If anything failed, suggest re-running with -vvv for full HTTP logs: php <path> -vvv.
Don't tear down Docker. Leave services up — the maintainer probably wants to iterate. Only suggest docker compose down if they ask.

Principles

Be selective, not maximalist. Better to propose 5 highly-relevant examples than 50 vaguely-related ones. "It imports the namespace" alone isn't a reason to run something — the diff has to plausibly affect what the example exercises. Reining in is harder than expanding.
Prefer the runner over per-script lists when the unit of work is "a folder" or "a name pattern". ./runner openai reads better than 17 bullet points. Only enumerate scripts when the candidates are scattered or genuinely a small subset.
Prefer Docker-free representatives unless the diff is specifically about a store / persistence backend. Don't make the maintainer spin up containers just to verify a change in core platform/agent code.
Explain your reasoning per example. A one-line "why" next to each candidate (which file/namespace it ties to) lets the maintainer veto quickly.
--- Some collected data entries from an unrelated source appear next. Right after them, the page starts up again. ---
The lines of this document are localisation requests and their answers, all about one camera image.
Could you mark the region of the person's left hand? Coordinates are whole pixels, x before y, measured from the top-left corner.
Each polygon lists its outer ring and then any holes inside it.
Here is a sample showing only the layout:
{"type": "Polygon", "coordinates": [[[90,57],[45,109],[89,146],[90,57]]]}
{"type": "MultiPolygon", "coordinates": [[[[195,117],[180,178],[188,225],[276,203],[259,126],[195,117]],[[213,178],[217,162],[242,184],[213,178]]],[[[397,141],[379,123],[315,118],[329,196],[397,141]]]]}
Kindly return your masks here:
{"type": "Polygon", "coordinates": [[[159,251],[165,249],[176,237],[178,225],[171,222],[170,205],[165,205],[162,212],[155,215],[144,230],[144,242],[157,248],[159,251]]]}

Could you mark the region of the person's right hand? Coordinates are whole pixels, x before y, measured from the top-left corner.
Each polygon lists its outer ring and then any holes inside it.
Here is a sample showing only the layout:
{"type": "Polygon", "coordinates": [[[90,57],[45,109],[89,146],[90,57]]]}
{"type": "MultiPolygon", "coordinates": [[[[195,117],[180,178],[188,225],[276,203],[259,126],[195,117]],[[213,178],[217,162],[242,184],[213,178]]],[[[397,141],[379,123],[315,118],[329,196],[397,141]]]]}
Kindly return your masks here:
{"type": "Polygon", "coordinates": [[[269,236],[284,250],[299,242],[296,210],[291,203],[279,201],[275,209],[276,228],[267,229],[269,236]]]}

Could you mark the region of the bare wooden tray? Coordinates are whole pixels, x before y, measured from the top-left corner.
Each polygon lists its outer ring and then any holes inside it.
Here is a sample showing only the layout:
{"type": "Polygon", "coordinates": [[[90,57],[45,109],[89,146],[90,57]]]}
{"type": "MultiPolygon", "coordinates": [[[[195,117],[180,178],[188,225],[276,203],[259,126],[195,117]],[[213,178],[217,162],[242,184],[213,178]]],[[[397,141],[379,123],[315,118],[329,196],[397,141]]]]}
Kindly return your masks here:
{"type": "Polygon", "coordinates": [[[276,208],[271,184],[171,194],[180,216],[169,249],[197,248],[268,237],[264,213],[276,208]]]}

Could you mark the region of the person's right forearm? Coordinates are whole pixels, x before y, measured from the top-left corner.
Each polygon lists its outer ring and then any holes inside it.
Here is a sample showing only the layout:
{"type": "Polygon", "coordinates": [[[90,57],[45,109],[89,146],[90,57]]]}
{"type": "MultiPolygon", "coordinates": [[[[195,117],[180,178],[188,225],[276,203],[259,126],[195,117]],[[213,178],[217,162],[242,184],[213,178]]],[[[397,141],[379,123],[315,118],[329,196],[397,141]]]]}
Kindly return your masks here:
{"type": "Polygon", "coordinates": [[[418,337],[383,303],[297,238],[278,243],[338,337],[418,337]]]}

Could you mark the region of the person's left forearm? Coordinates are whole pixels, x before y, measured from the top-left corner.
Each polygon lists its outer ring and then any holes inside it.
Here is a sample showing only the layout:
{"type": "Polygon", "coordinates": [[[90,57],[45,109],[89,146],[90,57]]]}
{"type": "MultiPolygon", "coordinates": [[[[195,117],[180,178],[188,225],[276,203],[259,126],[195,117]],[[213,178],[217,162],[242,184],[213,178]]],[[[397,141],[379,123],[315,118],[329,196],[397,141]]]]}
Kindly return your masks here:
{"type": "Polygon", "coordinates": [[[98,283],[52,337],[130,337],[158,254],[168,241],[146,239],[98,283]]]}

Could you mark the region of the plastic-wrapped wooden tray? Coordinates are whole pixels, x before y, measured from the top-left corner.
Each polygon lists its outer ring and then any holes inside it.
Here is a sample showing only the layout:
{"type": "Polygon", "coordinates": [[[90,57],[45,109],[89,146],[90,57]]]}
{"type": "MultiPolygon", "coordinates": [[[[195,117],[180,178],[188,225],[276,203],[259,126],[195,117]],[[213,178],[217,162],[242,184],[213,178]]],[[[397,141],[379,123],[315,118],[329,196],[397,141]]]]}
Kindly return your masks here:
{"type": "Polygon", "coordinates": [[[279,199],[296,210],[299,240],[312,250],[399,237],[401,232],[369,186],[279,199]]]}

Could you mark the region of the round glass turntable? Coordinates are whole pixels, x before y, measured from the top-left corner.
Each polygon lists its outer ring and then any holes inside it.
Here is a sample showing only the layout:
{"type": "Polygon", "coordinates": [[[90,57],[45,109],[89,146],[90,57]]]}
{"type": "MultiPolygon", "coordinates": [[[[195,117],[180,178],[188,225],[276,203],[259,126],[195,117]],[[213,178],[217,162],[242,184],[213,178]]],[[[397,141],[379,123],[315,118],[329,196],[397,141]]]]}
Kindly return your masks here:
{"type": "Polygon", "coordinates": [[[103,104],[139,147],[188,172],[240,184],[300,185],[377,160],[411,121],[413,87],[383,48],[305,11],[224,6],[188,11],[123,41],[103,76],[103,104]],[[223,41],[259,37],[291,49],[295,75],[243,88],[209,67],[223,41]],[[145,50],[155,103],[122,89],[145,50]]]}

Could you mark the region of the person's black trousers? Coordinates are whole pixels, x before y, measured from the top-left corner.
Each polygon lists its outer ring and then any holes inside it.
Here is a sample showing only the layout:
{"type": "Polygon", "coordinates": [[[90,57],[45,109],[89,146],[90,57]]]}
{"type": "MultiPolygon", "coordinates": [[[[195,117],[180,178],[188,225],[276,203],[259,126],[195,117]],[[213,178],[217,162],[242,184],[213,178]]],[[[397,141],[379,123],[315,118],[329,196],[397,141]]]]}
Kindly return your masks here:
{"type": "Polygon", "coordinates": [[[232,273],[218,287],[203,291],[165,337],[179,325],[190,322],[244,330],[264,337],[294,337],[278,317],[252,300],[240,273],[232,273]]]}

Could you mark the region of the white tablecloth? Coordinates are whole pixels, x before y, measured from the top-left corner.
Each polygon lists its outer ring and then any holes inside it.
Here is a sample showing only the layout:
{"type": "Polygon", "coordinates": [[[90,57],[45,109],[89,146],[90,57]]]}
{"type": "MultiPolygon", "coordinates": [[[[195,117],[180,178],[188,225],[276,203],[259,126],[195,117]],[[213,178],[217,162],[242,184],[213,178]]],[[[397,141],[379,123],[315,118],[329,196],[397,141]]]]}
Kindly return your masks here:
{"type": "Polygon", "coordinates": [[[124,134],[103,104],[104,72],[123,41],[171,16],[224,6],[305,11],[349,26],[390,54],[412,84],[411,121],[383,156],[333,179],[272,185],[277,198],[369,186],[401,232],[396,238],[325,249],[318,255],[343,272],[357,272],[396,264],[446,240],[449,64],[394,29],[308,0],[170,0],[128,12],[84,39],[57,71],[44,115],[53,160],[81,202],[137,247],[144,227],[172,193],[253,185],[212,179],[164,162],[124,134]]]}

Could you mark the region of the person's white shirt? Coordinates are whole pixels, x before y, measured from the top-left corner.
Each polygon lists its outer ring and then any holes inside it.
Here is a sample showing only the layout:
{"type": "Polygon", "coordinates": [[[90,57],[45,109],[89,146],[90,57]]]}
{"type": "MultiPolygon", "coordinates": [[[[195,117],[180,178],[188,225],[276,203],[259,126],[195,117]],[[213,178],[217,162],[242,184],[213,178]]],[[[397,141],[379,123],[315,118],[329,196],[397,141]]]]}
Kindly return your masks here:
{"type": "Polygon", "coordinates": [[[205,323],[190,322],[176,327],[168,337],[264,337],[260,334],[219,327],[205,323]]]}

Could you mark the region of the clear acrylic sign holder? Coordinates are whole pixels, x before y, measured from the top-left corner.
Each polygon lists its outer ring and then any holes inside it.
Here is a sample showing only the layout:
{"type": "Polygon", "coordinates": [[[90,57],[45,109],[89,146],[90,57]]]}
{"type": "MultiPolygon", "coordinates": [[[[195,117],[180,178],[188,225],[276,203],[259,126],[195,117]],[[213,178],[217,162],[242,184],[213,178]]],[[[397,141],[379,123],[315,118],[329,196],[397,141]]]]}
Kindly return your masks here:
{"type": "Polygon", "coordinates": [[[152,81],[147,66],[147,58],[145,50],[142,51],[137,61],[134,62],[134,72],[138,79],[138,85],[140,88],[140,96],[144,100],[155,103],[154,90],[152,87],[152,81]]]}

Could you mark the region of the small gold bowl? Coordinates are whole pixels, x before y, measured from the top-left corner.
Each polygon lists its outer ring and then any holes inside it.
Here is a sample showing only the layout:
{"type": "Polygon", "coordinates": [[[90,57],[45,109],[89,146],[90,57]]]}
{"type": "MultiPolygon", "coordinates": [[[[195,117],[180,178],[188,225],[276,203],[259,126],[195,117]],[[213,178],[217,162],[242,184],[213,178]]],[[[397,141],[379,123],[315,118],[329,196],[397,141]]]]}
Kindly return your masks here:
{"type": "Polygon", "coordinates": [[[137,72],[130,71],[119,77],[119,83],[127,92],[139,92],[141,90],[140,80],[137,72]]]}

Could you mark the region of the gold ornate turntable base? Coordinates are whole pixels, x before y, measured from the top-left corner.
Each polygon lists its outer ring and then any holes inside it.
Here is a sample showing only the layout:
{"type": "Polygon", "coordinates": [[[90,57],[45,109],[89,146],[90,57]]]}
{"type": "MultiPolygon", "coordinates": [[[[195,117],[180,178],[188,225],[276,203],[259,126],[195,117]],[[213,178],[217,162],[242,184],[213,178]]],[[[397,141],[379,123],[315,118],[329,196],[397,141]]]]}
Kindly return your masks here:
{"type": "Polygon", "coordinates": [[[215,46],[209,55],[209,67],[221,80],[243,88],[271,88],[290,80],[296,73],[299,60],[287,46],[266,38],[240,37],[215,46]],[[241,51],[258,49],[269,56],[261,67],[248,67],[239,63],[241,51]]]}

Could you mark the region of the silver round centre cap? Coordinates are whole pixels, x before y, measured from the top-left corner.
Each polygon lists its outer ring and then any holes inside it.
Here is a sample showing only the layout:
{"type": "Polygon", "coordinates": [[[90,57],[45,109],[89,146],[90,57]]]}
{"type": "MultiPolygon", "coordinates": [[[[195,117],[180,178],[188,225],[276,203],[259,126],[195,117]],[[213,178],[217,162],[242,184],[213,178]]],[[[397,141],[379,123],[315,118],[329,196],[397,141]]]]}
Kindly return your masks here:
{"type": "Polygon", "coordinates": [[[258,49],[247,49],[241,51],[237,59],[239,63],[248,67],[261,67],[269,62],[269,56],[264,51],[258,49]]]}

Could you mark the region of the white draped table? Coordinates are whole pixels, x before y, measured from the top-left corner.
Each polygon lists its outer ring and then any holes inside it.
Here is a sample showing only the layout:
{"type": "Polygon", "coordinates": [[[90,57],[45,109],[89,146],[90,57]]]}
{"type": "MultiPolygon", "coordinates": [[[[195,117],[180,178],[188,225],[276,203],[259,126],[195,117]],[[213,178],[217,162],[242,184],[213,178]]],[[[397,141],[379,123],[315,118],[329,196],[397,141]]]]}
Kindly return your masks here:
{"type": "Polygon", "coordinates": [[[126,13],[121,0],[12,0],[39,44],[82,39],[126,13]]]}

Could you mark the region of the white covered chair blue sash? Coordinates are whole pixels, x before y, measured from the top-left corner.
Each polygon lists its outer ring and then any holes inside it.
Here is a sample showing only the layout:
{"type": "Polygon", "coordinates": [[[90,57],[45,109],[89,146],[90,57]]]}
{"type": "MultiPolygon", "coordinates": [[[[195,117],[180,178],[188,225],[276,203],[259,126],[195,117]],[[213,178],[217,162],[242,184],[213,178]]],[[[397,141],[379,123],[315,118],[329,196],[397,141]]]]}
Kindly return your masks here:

Surface skips, don't hide them. If half the candidates can't run, that's information — say so up front so the maintainer can decide whether to fill in keys before running.
Don't auto-fix env vars. Never write to .env.local or suggest values for missing API keys. Just report what's missing.
Stay in scope. This skill is only about examples/. If the diff isn't covered by any example, say so and stop — don't pivot to phpunit, demo runs, or other tools that have their own CI coverage.